Diego Báez On Memory, Language and Belonging – Chicago Review of Books

Where are your roots? How does language—that which you speak and that which speaks through you, if not literally then ancestrally—shift your identity and place in the world at large, and in your own community? Diego Báez’s collection Yaguareté White is an assured and intelligent debut that is lyrical and powerful, sharply examining such borders and boundaries across countries, cultures and individuals. 

These poems examine complex issues of colonialism, language, culture and identity, but beneath such concepts are familial intimacies that speak of Baez’s sensitivity and intelligence, as well as a personal quest that marks an unforgettable cultural and linguistic cartography. 

This conversation has been edited for clarity and length.

Mandana Chaffa

Diego, this debut collection is at the nexus of so many themes, and poetically swoops through global, cultural, familial and individual experiences. When you were contemplating what you envisioned as your first collection, did you imagine these final results? What were your early intentions and how did it alter as you started to shape it, and as it began to shape you?

Diego Báez

I really like your phrasing there: how the book has begun to shape me. It’s easy to think of a book as a thing an author produces for readers to consume. But of course, as you say, the books we read produce us, in turn. And lord knows Yaguareté White has consumed so much of me, my time and my energy. But the result is I’ve become an author in the process, the significance of which I think is only now starting to sink in. I suppose that’s because the biggest changes in my personal life have pertained to my own immediate family. 

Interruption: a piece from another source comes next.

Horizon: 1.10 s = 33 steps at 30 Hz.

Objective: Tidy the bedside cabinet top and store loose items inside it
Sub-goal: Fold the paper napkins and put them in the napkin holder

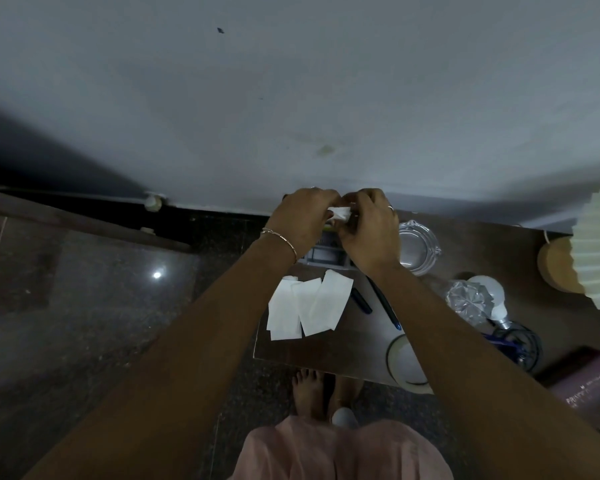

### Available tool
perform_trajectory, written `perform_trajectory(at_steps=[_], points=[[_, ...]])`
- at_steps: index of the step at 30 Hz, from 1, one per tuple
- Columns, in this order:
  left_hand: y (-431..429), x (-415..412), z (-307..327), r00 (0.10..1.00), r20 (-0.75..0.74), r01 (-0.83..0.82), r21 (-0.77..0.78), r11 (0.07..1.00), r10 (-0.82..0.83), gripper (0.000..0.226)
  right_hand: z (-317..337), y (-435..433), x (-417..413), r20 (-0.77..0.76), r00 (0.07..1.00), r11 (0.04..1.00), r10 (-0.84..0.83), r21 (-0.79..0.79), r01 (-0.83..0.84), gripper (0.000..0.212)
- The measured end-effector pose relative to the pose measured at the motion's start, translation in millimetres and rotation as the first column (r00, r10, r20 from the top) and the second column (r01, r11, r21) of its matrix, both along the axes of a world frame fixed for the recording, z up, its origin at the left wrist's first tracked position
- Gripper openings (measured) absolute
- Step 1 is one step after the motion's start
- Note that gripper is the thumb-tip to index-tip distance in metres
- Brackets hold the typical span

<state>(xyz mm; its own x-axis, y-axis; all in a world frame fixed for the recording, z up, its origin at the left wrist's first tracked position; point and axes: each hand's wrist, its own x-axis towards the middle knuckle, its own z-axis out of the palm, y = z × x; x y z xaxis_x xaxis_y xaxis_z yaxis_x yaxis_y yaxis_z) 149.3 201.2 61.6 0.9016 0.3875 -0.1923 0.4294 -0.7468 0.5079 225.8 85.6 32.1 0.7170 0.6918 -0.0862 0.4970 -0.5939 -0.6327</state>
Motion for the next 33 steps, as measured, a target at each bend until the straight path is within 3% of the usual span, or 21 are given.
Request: perform_trajectory(at_steps=[5, 7, 10, 12, 14, 16, 18, 20, 23, 27, 30, 33], points=[[3.0, -7.3, -14.5, 0.992, 0.117, -0.058, 0.014, 0.998, 0.056, 0.045, 2.2, -10.9, -7.0, -0.045, 0.994, 0.991, -0.104, 0.079, 0.107, 0.051], [-0.7, -18.4, -15.9, 0.968, 0.197, -0.168, 0.050, 0.984, 0.155, 0.050, 3.6, -22.7, -15.2, -0.075, 0.982, 0.974, -0.172, 0.138, 0.181, 0.051], [-21.1, -42.5, -9.5, 0.889, 0.292, -0.376, 0.031, 0.926, 0.352, 0.039, 6.7, -44.3, -35.0, -0.136, 0.936, 0.917, -0.325, 0.194, 0.347, 0.043], [-45.2, -62.1, -7.1, 0.806, 0.304, -0.506, -0.090, 0.858, 0.508, 0.030, 7.7, -60.0, -55.5, -0.189, 0.886, 0.865, -0.424, 0.204, 0.458, 0.039], [-71.4, -83.6, -12.6, 0.719, 0.240, -0.606, -0.243, 0.758, 0.652, 0.022, 4.1, -75.0, -79.7, -0.246, 0.845, 0.836, -0.475, 0.173, 0.520, 0.037], [-95.7, -105.8, -27.9, 0.687, 0.064, -0.654, -0.381, 0.654, 0.724, 0.017, -5.8, -90.8, -105.0, -0.286, 0.837, 0.850, -0.466, 0.119, 0.514, 0.037], [-114.1, -123.1, -45.0, 0.719, -0.148, -0.653, -0.476, 0.589, 0.679, 0.020, -18.4, -103.4, -124.1, -0.306, 0.844, 0.877, -0.441, 0.053, 0.478, 0.038], [-127.3, -132.9, -57.0, 0.775, -0.281, -0.621, -0.499, 0.604, 0.566, 0.035, -32.2, -111.1, -136.8, -0.322, 0.847, 0.900, -0.422, -0.032, 0.436, 0.043], [-134.6, -132.4, -63.3, 0.823, -0.291, -0.565, -0.501, 0.655, 0.487, 0.048, -47.2, -110.3, -146.4, -0.326, 0.874, 0.932, -0.361, -0.100, 0.348, 0.050], [-131.7, -119.4, -65.9, 0.814, -0.277, -0.579, -0.468, 0.668, 0.512, 0.048, -55.7, -98.3, -150.4, -0.335, 0.868, 0.928, -0.368, -0.081, 0.362, 0.048], [-128.6, -111.1, -66.9, 0.796, -0.303, -0.603, -0.472, 0.643, 0.524, 0.048, -57.6, -89.7, -146.0, -0.399, 0.807, 0.894, -0.435, -0.080, 0.442, 0.044], [-127.0, -106.0, -66.0, 0.751, -0.367, -0.656, -0.503, 0.563, 0.548, 0.048, -58.5, -86.4, -139.3, -0.487, 0.700, 0.834, -0.522, -0.119, 0.538, 0.043]])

In the time Yaguareté White took to arrive, from first contact with the press to final publication, my child turned 3, and then 4. She’ll be 5 soon, so the life of the book represents nearly half her own, which is wild. The book closes with two poems for her. It was important for me to include poetic reminders of these moments from early parenthood that seem to last forever but are, indeed, so fleeting.

“Don’t worry, because I don’t know how to pronounce it either,
the Guaraní. I only know Jopara is like Paraguayan Spanglish,
a mixture of Spanish and Guaraní spoken in the hillside villages,
los campos, the countryside. But I speak none of the above myself.”

Mandana Chaffa

“Yaguareté White” sets the tone of the collection superbly, as it suggests that the reader and speaker are at the same level of knowledge, even though the poet is the authority. I also appreciate the existence of the poem asserts that the narrator does indeed have the right to speak.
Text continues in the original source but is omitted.